BRIEF: What you produce should be an exact transcription of the data, minus any pictures.
Start of DATASET SECTION
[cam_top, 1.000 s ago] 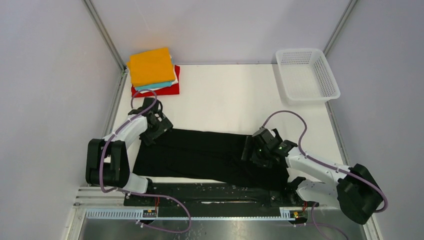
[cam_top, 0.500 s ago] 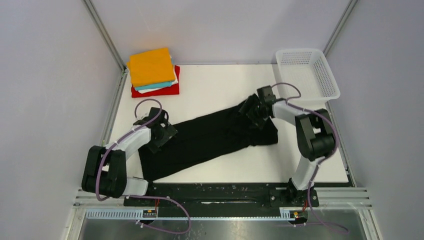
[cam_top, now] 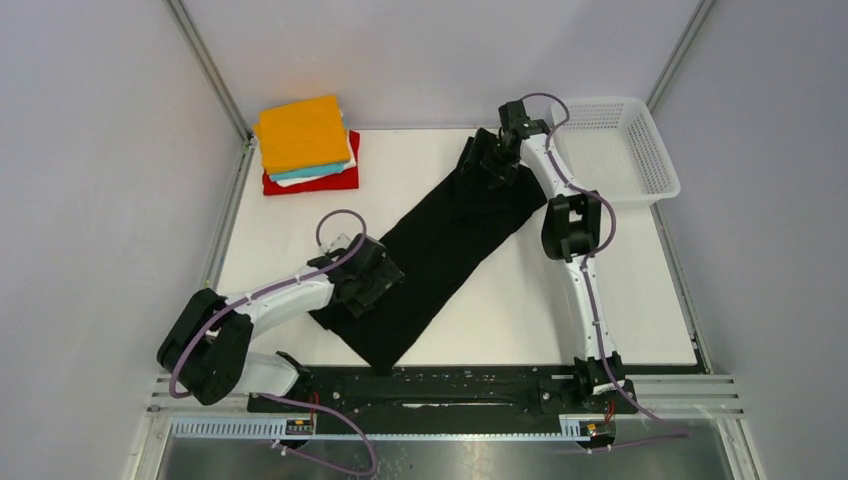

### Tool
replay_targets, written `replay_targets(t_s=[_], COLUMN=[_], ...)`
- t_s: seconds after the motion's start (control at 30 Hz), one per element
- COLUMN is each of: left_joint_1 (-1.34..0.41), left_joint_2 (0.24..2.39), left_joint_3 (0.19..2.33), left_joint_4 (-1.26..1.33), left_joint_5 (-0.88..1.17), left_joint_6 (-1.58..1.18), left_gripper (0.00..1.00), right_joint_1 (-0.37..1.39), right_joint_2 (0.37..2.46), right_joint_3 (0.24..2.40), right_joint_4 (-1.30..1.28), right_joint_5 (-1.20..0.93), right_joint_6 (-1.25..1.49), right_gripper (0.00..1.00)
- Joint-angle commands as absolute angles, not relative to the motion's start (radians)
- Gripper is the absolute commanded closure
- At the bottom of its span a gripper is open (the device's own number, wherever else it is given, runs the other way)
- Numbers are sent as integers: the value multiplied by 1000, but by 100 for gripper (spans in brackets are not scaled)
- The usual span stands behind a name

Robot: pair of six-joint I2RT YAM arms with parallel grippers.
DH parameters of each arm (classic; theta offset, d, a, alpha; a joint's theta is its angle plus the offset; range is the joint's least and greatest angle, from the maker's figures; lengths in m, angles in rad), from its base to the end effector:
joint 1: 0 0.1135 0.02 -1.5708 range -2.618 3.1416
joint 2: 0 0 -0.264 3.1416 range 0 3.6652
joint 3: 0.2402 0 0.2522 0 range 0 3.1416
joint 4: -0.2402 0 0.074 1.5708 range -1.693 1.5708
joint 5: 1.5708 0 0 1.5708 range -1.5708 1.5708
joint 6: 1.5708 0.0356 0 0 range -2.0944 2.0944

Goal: Fold and stack the t-shirts
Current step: Rotate the tshirt 60 degrees, then grab the bottom of the folded rectangular tshirt with both arms

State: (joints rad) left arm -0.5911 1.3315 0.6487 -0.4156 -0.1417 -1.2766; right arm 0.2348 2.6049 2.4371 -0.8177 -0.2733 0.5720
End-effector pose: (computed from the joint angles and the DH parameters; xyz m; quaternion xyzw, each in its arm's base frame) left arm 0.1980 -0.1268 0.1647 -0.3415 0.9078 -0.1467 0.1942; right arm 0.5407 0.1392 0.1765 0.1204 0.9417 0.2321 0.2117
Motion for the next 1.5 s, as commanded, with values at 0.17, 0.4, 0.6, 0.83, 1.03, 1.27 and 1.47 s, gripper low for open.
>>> replay_targets(t_s=[0.17, 0.4, 0.6, 0.83, 1.03, 1.27, 1.47], left_joint_1=[-911, -1007, -1025, -1018, -952, -934, -935], left_joint_2=[1538, 1666, 1517, 1175, 912, 882, 1011], left_joint_3=[808, 969, 1054, 868, 618, 440, 429], left_joint_4=[-328, -327, -436, -618, -723, -574, -493], left_joint_5=[-90, -12, -116, -274, -259, -90, -38], left_joint_6=[-1485, -1433, -1250, -1128, -1104, -1091, -1068], left_gripper=[1, 1, 1, 1, 1, 27, 48], right_joint_1=[221, 222, 225, 251, 323, 634, 824], right_joint_2=[2711, 2732, 2499, 1931, 1381, 1049, 943], right_joint_3=[2548, 2644, 2583, 1945, 1095, 614, 432], right_joint_4=[-659, -466, -589, -696, -500, -453, -432], right_joint_5=[-482, -503, -444, -118, -70, -133, -208], right_joint_6=[686, 805, 623, 417, 569, 744, 901], right_gripper=[0, 1, 0, 1, 0, 1, 15])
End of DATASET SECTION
FINISHED TASK:
[cam_top, 1.000 s ago] 
[cam_top, 0.500 s ago] 
[cam_top, now] 

### Tool
replay_targets, written `replay_targets(t_s=[_], COLUMN=[_], ...)`
- t_s: seconds after the motion's start (control at 30 Hz), one per element
- COLUMN is each of: left_joint_1 (-1.34..0.41), left_joint_2 (0.24..2.39), left_joint_3 (0.19..2.33), left_joint_4 (-1.26..1.33), left_joint_5 (-0.88..1.17), left_joint_6 (-1.58..1.18), left_gripper (0.00..1.00), right_joint_1 (-0.37..1.39), right_joint_2 (0.37..2.46), right_joint_3 (0.24..2.40), right_joint_4 (-1.30..1.28), right_joint_5 (-1.20..0.93), right_joint_6 (-1.25..1.49), right_gripper (0.00..1.00)
- Joint-angle commands as absolute angles, not relative to the motion's start (radians)
- Gripper is the absolute commanded closure
- At the bottom of its span a gripper is open (the device's own number, wherever else it is given, runs the other way)
- Numbers are sent as integers: the value multiplied by 1000, but by 100 for gripper (spans in brackets are not scaled)
- The usual span stands behind a name

Robot: pair of six-joint I2RT YAM arms with parallel grippers.
DH parameters of each arm (classic; theta offset, d, a, alpha; a joint's theta is its angle plus the offset; range is the joint's least and greatest angle, from the maker's figures; lengths in m, angles in rad), from its base to the end effector:
joint 1: 0 0.1135 0.02 -1.5708 range -2.618 3.1416
joint 2: 0 0 -0.264 3.1416 range 0 3.6652
joint 3: 0.2402 0 0.2522 0 range 0 3.1416
joint 4: -0.2402 0 0.074 1.5708 range -1.693 1.5708
joint 5: 1.5708 0 0 1.5708 range -1.5708 1.5708
joint 6: 1.5708 0.0356 0 0 range -2.0944 2.0944

Goal: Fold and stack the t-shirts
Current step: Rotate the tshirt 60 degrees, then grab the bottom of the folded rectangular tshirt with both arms

State: (joints rad) left arm -0.5911 1.3315 0.6487 -0.4156 -0.1417 -1.2766; right arm 0.2348 2.6049 2.4371 -0.8177 -0.2733 0.5720
End-effector pose: (computed from the joint angles and the DH parameters; xyz m; quaternion xyzw, each in its arm's base frame) left arm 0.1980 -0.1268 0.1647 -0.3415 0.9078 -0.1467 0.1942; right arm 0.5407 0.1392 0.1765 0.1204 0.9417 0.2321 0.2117
Motion for the next 1.5 s, as commanded, with values at 0.17, 0.4, 0.6, 0.83, 1.03, 1.27 and 1.47 s, gripper low for open.
>>> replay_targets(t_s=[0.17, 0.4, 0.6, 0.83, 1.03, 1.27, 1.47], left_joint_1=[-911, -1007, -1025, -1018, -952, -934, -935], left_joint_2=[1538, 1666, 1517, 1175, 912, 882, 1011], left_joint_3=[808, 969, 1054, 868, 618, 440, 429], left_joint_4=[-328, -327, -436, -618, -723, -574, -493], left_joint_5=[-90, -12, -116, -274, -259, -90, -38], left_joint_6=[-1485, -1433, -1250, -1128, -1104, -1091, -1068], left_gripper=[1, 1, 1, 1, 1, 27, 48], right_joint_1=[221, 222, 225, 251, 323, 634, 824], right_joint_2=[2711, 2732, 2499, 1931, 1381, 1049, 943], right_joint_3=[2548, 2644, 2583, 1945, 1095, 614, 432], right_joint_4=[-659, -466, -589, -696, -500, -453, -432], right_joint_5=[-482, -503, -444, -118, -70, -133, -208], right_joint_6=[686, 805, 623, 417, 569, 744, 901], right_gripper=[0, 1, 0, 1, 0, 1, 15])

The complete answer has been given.